(Task) Each line of the data that mentions the string "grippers" needs to be identified and copied.

(Stored data)
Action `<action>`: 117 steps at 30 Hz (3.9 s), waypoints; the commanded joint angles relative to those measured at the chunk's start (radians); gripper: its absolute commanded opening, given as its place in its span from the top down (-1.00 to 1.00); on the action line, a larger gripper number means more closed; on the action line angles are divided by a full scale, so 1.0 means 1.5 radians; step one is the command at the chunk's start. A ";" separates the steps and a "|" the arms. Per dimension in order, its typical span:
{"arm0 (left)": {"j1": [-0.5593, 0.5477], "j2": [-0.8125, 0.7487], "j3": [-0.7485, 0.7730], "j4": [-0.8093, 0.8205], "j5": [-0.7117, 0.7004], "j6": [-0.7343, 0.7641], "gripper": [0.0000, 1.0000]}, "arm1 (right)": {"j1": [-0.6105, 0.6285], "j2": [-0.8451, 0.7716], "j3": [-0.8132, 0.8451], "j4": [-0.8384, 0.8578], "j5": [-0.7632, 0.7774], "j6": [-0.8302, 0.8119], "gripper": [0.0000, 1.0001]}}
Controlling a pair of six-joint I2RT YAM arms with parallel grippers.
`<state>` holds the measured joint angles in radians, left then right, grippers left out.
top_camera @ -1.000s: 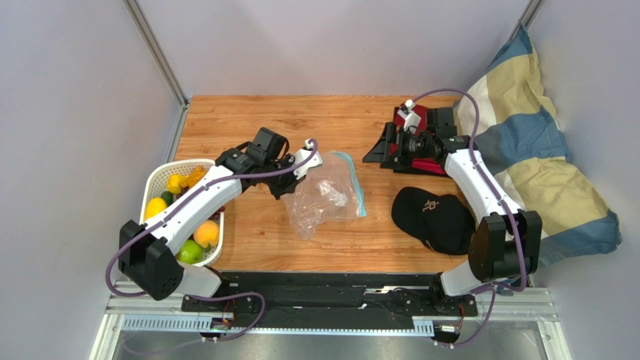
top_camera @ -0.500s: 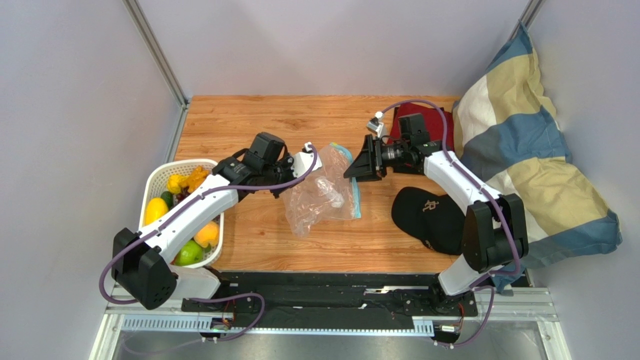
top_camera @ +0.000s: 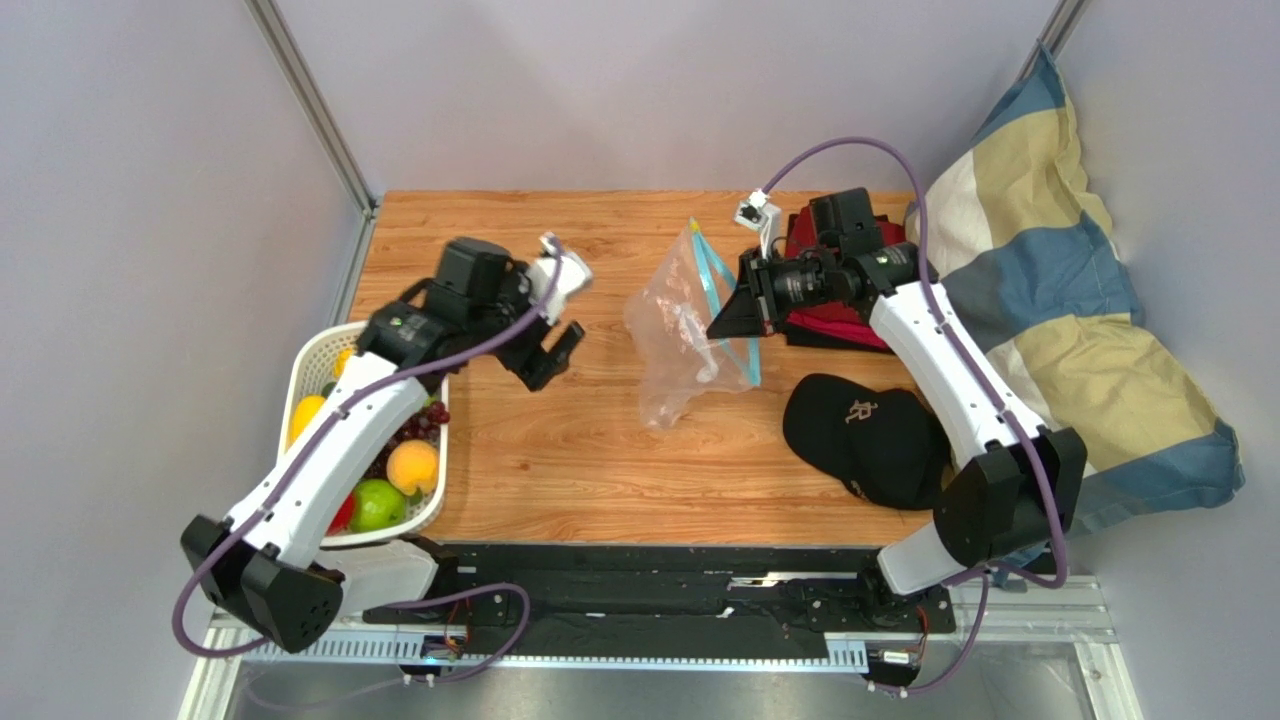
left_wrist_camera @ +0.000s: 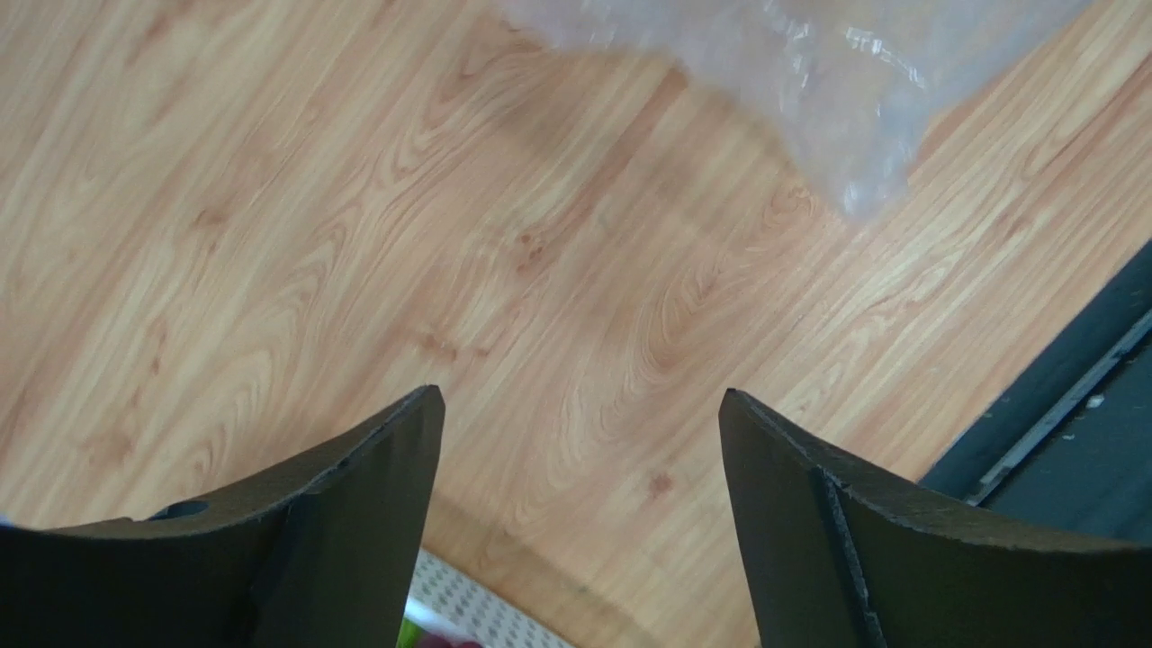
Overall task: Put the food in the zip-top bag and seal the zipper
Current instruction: Open the zipper of the food storage bag.
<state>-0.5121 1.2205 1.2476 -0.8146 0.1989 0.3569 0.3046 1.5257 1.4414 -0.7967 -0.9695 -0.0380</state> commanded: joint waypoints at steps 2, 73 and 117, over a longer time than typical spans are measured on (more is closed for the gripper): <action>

(Result)
Controlling a pair of six-joint I2RT YAM arms with parallel grippers.
`<state>` holds the measured joint angles in radians, left then right, grippers left out.

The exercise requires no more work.